This article appeared online at TheNewAmerican.com on Monday, February 5, 2018:
The headline numbers from the Bureau of Labor Statistics’ jobs report released on Friday once again caught forecasters by surprise: Predicting job growth of 177,000 for January, they got instead 200,000 — the 88th month in a row of positive job growth, with many recent months where the economy outperformed forecasters.
The other number also caught them by surprise: Wages jumped nearly three percent year-over-year, the first sign that a tight labor market is beginning to force employers to offer higher wages to fill new jobs the robust economy has been creating.
Those new jobs in January were created in all the right places: The construction industry added 36,000, while manufacturing added 15,000. Restaurants and bars also reflected increasing demand from consumers willing to spend more of their higher wages on eating out: That industry added 31,000 jobs in January.
The report also confirmed the tight labor market: The number of unemployed, 6.7 million, remained unchanged, while the labor “participation rate” — those with jobs compared to the population of the country — also remained stagnant for the fourth straight month, at 62.7 percent. That number was 67.3 percent in 2000 but has steadily declined ever since. Surely, a robust economy would bring back workers from the sidelines, wouldn’t it?
The good news is that part of the reason that the participation rate has leveled out is that baby boomers are retiring largely thanks to improved performance of their savings, retirement, pensions, and 401(k) plans. Part of the reason is that the younger cohort (25-54) is going back to school to learn the skills necessary in the new economy.

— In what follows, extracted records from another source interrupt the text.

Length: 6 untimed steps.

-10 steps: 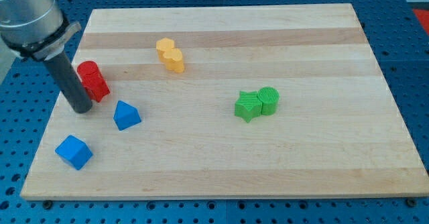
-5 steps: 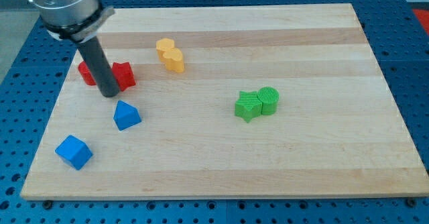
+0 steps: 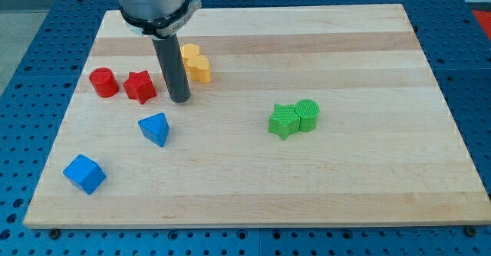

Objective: Move the red star along with red circle towards center left

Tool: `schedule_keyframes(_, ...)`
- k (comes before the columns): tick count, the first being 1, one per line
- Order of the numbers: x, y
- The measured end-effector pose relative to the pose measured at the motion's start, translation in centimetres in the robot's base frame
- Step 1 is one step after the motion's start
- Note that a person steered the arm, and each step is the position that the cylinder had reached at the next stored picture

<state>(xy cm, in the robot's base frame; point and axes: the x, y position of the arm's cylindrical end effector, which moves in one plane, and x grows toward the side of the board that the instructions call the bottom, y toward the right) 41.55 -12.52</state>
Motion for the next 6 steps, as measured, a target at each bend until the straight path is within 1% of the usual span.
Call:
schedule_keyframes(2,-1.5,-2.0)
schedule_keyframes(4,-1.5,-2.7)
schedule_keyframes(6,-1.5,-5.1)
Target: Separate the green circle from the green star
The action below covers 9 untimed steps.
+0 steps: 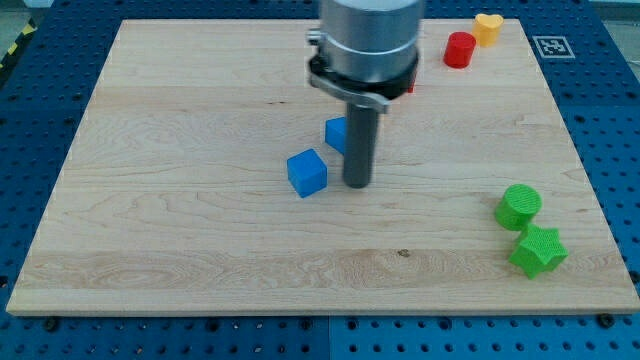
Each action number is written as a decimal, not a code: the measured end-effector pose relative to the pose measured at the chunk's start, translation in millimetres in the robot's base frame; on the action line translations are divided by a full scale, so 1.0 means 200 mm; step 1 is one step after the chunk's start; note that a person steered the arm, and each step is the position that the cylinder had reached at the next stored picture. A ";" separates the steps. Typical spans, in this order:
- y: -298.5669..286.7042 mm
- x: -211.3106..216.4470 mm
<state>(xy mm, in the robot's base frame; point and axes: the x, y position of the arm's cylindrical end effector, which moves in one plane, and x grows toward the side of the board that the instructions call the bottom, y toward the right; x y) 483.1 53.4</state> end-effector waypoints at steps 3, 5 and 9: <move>0.79 0.01; 0.87 0.14; 0.75 0.29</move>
<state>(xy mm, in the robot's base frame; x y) 540.4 202.7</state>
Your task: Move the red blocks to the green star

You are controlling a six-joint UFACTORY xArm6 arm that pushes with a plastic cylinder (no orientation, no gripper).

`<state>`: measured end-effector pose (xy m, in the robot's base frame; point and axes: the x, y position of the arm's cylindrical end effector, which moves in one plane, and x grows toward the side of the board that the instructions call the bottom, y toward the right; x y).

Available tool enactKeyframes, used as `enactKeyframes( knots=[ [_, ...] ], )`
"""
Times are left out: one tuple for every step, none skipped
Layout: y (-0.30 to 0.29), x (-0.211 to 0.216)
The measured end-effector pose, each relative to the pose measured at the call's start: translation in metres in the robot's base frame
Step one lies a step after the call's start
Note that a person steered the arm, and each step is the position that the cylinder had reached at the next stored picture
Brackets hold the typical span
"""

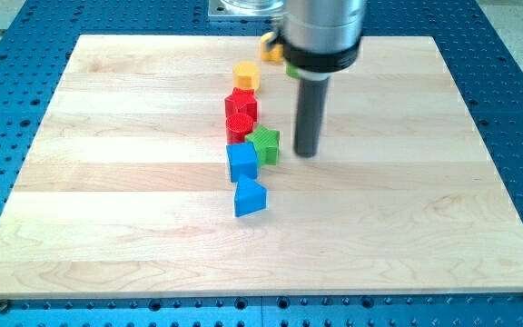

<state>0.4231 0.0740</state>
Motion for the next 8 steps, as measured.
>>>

The bad news is that a large number of those on the sidelines of the booming economy are very happy just to remain right where they are: They aren’t looking for a job because they don’t want one. Part of the blame is being placed on the so-called opioid crisis: stoned applicants aren’t attractive to employers. Part of the blame is on the welfare state: It’s still easier to get disability benefits from the government (even if one isn’t disabled) than it is to get a job.
Jack Salmon, a student of this problem, wrote in The Hill last May that “one in three of … prime age dropouts can be accounted for by an increase in men who claim to be either sick or disabled.… Around 30-40 percent of non-retired, non-disabled men, not in the work force were not open to, or interested in taking a job.”
Salmon pointed out that this coincides almost precisely with the growth in the number of disability beneficiaries milking the system: “The Social Security Disability Insurance (SSDI) program has seen a drastic increase in beneficiaries in recent years, with less than 2 million beneficiaries claiming SSDI in 1970 and more than 10 million beneficiaries in 2015.”
That isn’t a problem that is likely to get solved any time soon. And so future jobs reports are more than likely to level out, reflecting the reticence of those who could work — millions of them — to work. This flattening was also reflected in the BLS’s revision downward of its November and December employment numbers by 24,000. Thanks to the opioid crisis and the welfare state, the economy may be hitting a wall that few have foreseen: there may not be enough workers to power the economic engine that is just now revving up. Some say this is justification for increased immigration from third-world, non-Western countries. Perhaps a better solution would be to phase out the welfare state, forcing able-bodied Americans to take on more personal responsibility.